Lesions of the extra-axial ocular motor cranial nerves, neuromuscular junction, or extraocular muscles may appear to cause gaze palsies if the eye movement deficits happen to be of the same degree in both eyes and limited to a single plane. Such an occurrence is rare. The notable exception is the acquired extraocular muscle dystrophy known as chronic progressive external ophthalmoplegia (CPEO) attributed to mitochondrial dysfunction. The rare congenital muscular dystrophies may also simulate horizontal gaze palsies. However, close examination of these cases discloses that the impairment in ocular excursions also involves the vertical plane. Myasthenia gravis and botulism may fortuitously simulate horizontal gaze palsies, as will traumatic or inflammatory shortening of extraocular muscles.
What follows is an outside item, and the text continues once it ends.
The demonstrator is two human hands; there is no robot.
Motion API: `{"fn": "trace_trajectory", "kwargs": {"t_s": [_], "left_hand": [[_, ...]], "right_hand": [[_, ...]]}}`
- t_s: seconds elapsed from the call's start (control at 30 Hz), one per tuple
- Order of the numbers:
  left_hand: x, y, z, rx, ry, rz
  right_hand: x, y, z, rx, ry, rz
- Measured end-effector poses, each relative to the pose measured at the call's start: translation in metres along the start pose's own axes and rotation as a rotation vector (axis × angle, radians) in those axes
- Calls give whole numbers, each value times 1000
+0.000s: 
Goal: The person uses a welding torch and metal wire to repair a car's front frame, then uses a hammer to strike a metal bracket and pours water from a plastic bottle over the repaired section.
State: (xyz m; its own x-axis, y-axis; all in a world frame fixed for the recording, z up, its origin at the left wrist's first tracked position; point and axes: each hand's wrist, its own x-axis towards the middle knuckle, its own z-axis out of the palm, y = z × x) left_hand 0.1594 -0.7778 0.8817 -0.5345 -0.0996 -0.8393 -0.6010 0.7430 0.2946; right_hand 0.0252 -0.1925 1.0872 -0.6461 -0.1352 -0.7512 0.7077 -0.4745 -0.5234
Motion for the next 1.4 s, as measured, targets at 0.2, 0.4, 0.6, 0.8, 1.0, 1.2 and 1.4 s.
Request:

A prominent example is Graves disease, which may rarely restrict horizontal movement of both eyes to the same degree. These mimickers, and the ways to distinguish them from CNS lesions, will be reviewed later in the article.

Key points

• Gaze palsies are impaired conjugate excursions of the two eyes.

• Both eyes must have the same degree of excursional impairment, which can be unidirectional or bidirectional, and occur in either the horizontal or vertical plane.

• This article covers horizontal gaze palsies; vertical gaze palsies are covered in a separate article.

• Severe unidirectional palsies may also display conjugate gaze deviation to the side opposite to the direction of the palsy; in those cases, evidence of hemispatial neglect will usually be present.

• Less severe unidirectional horizontal gaze palsies can be overcome by imploring the patient to look in the opposite direction; these disorders are called gaze preferences.

• Mild gaze palsies display full excursions but slow saccades or gaze-evoked jerk nystagmus when the eyes are directed toward the palsied side.

• Gaze palsies are divided into supranuclear (saccades and pursuit impaired and vestibulo-ocular reflex spared) and nuclear (saccades, pursuit, and vestibulo-ocular reflex impaired).

• Supranuclear horizontal gaze palsies are caused by cerebral lesions or focal seizures; nuclear horizontal gaze palsies are caused by pontine lesions.

• Symmetrically reduced horizontal ocular excursions are rarely caused by lesions outside the central nervous system. Excursions are often reduced in the vertical plane as well. Clues to a peripheral localization are usually present.